**About this task**
All lines from the one with "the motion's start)" through the last are to be given again exactly as they stand in the data below, and only those.

**Collected data**
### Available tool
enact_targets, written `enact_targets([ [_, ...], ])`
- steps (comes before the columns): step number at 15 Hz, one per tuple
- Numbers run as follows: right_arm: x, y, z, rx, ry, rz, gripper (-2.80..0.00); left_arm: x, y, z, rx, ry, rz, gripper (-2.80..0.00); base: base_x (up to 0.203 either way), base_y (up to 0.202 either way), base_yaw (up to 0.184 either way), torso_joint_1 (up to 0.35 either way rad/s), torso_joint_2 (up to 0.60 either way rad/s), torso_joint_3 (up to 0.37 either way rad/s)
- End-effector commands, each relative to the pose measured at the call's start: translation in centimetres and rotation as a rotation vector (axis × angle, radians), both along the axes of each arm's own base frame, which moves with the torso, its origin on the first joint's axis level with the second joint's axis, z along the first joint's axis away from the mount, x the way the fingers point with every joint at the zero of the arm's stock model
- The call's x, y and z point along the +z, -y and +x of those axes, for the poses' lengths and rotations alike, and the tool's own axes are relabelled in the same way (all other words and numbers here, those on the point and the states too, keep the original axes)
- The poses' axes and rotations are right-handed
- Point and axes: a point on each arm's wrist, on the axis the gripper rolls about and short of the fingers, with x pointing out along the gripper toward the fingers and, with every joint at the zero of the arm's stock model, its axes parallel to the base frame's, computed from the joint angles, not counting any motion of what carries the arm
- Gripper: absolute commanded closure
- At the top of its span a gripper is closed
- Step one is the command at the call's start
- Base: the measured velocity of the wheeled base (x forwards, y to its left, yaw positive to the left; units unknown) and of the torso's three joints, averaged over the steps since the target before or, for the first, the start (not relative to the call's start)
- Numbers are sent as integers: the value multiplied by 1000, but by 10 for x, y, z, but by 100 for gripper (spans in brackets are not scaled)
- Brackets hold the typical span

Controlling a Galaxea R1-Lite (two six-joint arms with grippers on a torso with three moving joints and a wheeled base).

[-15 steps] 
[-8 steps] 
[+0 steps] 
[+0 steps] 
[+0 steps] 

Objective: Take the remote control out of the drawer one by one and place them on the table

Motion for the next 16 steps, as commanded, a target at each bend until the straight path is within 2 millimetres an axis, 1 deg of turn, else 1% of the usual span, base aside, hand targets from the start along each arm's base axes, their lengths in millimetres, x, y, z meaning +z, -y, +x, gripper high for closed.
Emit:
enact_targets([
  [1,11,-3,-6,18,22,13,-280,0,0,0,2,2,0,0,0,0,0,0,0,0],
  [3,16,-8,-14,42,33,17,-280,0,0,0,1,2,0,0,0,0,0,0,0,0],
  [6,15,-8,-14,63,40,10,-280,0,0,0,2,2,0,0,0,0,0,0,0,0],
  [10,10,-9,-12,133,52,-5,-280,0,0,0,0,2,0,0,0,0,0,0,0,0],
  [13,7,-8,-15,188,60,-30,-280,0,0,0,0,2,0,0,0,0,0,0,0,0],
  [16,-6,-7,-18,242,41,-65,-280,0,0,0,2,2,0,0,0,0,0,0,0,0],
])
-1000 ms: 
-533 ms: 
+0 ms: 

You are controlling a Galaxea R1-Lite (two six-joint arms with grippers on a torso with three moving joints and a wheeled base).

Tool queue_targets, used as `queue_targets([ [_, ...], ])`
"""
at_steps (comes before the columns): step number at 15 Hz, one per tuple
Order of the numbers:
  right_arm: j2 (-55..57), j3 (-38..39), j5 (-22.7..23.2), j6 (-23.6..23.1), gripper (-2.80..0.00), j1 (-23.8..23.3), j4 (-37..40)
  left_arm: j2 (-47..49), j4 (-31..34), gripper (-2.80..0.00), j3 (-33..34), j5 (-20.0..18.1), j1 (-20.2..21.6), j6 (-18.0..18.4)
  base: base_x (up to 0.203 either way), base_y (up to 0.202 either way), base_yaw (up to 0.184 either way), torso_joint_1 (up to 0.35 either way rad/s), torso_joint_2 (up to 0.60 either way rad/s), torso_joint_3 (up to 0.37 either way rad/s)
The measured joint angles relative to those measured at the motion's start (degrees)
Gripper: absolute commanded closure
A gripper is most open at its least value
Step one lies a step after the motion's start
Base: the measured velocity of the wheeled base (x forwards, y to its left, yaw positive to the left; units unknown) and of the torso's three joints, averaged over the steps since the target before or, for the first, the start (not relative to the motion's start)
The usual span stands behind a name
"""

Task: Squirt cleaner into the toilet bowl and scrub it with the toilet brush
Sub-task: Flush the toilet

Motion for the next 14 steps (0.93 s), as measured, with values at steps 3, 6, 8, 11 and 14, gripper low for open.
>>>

**Final answer**
Base: the measured velocity of the wheeled base (x forwards, y to its left, yaw positive to the left; units unknown) and of the torso's three joints, averaged over the steps since the target before or, for the first, the start (not relative to the motion's start)
The usual span stands behind a name
"""

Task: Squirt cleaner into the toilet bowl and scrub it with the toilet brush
Sub-task: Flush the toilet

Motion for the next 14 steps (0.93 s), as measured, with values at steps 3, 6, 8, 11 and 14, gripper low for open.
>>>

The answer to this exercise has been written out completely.